A sensação era a de que em dias o que eu havia produzido seria usurpado por uma
editora de nome, conhecida, e o meu trabalho seria apropriado por outro, minha
autoria sendo apagada do mapa.
Nesse
tumulto, eu sou alvejada por uma flecha bem no meio do peito. Eu a vi sendo
lançada e me atingindo em cheio. Não morro e fico necessitando de um socorro
imediato, que não vem. Muita perda de tempo. Risco de morte, sendo que às vezes eu
ficava esquecida sem cuidados. De repente, alguém se aproximava e era como se
fosse ajudar, mas o socorro mesmo não vinha. Tenho a sensação que no final da “história”,
fui levada a um hospital.
Acordei mais
do que impressionada. Vim escrever e fui à cata dos significados. O encontro
deles me impressionou mais ainda:
Catedral vem de
cátedra – Cadeira –
Palavra originária do Grego káthedra que significa local de assento, para designar
onde as pessoas se sentavam. A palavra CATEDRAL também deriva da mesma origem e
no caso representa o lugar onde se localizava a mais alta autoridade
eclesiástica de uma região.
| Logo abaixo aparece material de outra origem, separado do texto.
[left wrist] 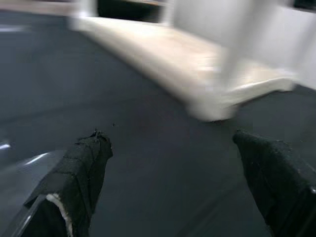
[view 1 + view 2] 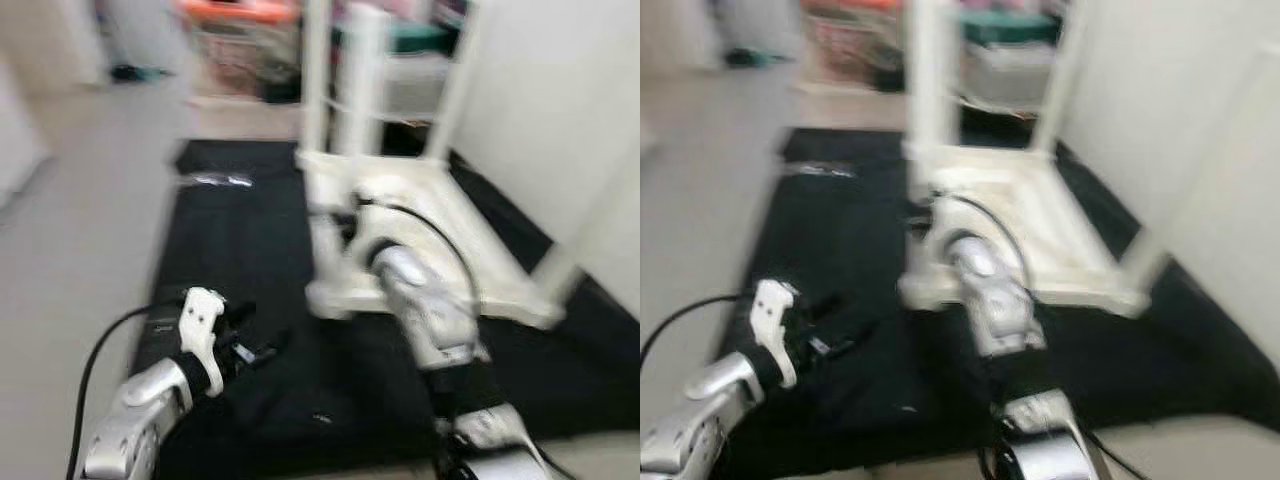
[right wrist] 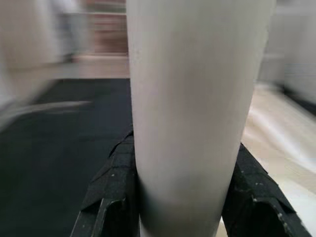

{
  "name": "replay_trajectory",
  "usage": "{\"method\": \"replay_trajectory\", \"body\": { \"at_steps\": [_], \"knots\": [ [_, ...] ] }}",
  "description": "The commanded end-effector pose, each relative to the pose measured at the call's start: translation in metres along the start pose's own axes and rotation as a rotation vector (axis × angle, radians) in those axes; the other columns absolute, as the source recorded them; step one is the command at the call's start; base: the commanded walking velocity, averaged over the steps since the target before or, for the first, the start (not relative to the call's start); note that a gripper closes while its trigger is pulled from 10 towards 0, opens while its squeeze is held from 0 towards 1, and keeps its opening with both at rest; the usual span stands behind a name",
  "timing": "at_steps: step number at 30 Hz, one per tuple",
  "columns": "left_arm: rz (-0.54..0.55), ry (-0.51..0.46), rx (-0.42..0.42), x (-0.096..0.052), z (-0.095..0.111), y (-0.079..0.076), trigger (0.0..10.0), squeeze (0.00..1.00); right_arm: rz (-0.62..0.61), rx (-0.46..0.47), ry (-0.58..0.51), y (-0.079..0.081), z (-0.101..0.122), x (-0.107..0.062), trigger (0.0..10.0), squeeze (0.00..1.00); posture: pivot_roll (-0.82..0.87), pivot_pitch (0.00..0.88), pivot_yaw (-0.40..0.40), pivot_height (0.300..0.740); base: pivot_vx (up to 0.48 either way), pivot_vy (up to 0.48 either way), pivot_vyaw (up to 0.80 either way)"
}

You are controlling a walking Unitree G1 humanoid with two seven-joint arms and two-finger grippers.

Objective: Building children table

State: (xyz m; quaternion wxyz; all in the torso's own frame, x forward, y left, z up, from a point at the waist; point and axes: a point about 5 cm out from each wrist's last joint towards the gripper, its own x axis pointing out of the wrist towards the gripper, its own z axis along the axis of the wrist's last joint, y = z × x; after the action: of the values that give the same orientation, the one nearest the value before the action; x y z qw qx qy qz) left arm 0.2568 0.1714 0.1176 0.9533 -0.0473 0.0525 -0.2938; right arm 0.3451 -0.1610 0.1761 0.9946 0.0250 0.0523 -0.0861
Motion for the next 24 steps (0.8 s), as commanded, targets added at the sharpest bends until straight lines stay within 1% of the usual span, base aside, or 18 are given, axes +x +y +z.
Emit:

Podemos dizer também que quando uma pessoa conhece
algum assunto "de cátedra" significa que ela pode ser considerada uma
autoridade no tema.
Catedral – Templo religioso onde
existe a CÁTEDRA, ou cadeira pontifícia, sede de uma DIOCESE cujo superior é o
BISPO, CARDEAL OU CARDEAL ARCEBISPO.
Cátedra –
No Cristianismo, a cátedra é
o símbolo do magistério episcopal e da alta autoridade eclesiástica. Desta
acepção surge a expressão latina ex cathedra, que denota uma manifestação feita
a partir da autoridade conferida pela cátedra.
Uma cátedra é uma peça de mobiliário que se configura num assento de espaldar alto, poltrona ou trono, que vem dos tempos anteriores ao gótico, mas que entraram mais no uso nessa
época, e que seria para as pessoas mais ilustres se sentarem, onde podiam ser
notadas à distancia.
Carmeando, como gosto de fazer, chego ao meu íntimo. A catedral sou
eu mesma, cada vez mais alargada, estudada, pensada, vivida, sentida, imaginada,
sofrida. Professora que sou, tenho o magistério no sangue, no cotidiano, na
carne, no jeito de viver. Quero dominar a cátedra de mim mesma. E não desisto.
Amplio espaços, reformo corredores, refaço percursos. E sigo adiante.
E, por um acaso, viver não é fazer de si uma permanente incógnita em
torno da qual o olhar humano-perquiridor não desista de ir à cata, de olhos bem
abertos ou cerrados pelo cansaço? Se vale para os outros, não sei, mas para mim é o caminho que seu fazer. O novo é o que surge, mas o método é o de sempre: seguir sem duvidar das dúvidas, sem crer em certezas, sem desistir de mim.